[ACTION ITEM] Your answer must be every line below, repeated exactly.

[PROVIDED DATA]

━━━━━━━━━━━━━━━━━━━━

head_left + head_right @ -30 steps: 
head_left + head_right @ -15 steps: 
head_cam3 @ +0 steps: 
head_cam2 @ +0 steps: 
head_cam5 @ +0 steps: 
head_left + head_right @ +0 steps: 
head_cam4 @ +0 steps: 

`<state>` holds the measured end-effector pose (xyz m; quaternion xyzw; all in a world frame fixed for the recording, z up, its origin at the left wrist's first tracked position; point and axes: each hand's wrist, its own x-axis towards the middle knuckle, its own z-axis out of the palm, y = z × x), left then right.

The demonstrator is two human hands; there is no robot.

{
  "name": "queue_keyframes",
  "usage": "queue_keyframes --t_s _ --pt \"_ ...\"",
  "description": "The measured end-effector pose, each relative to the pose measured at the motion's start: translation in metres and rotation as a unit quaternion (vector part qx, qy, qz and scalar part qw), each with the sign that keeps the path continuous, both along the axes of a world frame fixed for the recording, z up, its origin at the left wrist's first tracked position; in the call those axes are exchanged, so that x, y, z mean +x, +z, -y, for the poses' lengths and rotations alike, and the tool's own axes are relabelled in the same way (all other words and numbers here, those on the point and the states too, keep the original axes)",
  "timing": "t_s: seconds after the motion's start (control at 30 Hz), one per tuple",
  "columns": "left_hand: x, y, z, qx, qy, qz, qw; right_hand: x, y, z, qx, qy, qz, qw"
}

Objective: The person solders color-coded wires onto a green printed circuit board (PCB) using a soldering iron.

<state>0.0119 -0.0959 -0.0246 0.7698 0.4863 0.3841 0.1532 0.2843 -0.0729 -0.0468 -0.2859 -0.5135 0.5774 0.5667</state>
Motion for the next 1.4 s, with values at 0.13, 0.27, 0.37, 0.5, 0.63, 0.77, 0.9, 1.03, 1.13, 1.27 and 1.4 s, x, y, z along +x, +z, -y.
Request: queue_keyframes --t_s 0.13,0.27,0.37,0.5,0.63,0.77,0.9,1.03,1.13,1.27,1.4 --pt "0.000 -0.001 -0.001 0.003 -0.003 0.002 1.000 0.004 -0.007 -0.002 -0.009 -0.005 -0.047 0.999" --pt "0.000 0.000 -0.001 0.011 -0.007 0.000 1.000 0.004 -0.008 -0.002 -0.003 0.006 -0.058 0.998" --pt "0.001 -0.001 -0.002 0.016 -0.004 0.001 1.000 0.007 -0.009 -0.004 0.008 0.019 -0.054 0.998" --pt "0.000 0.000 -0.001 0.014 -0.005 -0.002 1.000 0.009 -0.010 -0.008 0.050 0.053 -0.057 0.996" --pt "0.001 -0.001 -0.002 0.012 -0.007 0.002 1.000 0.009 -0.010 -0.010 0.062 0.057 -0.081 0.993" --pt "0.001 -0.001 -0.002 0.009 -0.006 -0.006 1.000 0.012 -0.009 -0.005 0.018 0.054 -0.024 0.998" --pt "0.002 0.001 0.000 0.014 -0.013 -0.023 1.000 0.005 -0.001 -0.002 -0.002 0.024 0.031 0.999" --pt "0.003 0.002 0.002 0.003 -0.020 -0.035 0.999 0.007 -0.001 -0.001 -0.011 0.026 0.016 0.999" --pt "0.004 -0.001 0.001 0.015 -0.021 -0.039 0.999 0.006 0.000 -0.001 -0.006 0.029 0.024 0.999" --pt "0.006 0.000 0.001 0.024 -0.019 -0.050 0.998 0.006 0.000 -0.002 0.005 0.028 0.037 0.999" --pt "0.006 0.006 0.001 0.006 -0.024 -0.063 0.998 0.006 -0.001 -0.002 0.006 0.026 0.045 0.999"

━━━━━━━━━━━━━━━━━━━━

[OUTPUT OF THE EXERCISE]
head_left + head_right @ -30 steps: 
head_left + head_right @ -15 steps: 
head_cam3 @ +0 steps: 
head_cam2 @ +0 steps: 
head_cam5 @ +0 steps: 
head_left + head_right @ +0 steps: 
head_cam4 @ +0 steps: 

`<state>` holds the measured end-effector pose (xyz m; quaternion xyzw; all in a world frame fixed for the recording, z up, its origin at the left wrist's first tracked position; point and axes: each hand's wrist, its own x-axis towards the middle knuckle, its own z-axis out of the palm, y = z × x), left then right.

The demonstrator is two human hands; there is no robot.

{
  "name": "queue_keyframes",
  "usage": "queue_keyframes --t_s _ --pt \"_ ...\"",
  "description": "The measured end-effector pose, each relative to the pose measured at the motion's start: translation in metres and rotation as a unit quaternion (vector part qx, qy, qz and scalar part qw), each with the sign that keeps the path continuous, both along the axes of a world frame fixed for the recording, z up, its origin at the left wrist's first tracked position; in the call those axes are exchanged, so that x, y, z mean +x, +z, -y, for the poses' lengths and rotations alike, and the tool's own axes are relabelled in the same way (all other words and numbers here, those on the point and the states too, keep the original axes)",
  "timing": "t_s: seconds after the motion's start (control at 30 Hz), one per tuple",
  "columns": "left_hand: x, y, z, qx, qy, qz, qw; right_hand: x, y, z, qx, qy, qz, qw"
}

Objective: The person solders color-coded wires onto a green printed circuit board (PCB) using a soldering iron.

<state>0.0119 -0.0959 -0.0246 0.7698 0.4863 0.3841 0.1532 0.2843 -0.0729 -0.0468 -0.2859 -0.5135 0.5774 0.5667</state>
Motion for the next 1.4 s, with values at 0.13, 0.27, 0.37, 0.5, 0.63, 0.77, 0.9, 1.03, 1.13, 1.27 and 1.4 s, x, y, z along +x, +z, -y.
Request: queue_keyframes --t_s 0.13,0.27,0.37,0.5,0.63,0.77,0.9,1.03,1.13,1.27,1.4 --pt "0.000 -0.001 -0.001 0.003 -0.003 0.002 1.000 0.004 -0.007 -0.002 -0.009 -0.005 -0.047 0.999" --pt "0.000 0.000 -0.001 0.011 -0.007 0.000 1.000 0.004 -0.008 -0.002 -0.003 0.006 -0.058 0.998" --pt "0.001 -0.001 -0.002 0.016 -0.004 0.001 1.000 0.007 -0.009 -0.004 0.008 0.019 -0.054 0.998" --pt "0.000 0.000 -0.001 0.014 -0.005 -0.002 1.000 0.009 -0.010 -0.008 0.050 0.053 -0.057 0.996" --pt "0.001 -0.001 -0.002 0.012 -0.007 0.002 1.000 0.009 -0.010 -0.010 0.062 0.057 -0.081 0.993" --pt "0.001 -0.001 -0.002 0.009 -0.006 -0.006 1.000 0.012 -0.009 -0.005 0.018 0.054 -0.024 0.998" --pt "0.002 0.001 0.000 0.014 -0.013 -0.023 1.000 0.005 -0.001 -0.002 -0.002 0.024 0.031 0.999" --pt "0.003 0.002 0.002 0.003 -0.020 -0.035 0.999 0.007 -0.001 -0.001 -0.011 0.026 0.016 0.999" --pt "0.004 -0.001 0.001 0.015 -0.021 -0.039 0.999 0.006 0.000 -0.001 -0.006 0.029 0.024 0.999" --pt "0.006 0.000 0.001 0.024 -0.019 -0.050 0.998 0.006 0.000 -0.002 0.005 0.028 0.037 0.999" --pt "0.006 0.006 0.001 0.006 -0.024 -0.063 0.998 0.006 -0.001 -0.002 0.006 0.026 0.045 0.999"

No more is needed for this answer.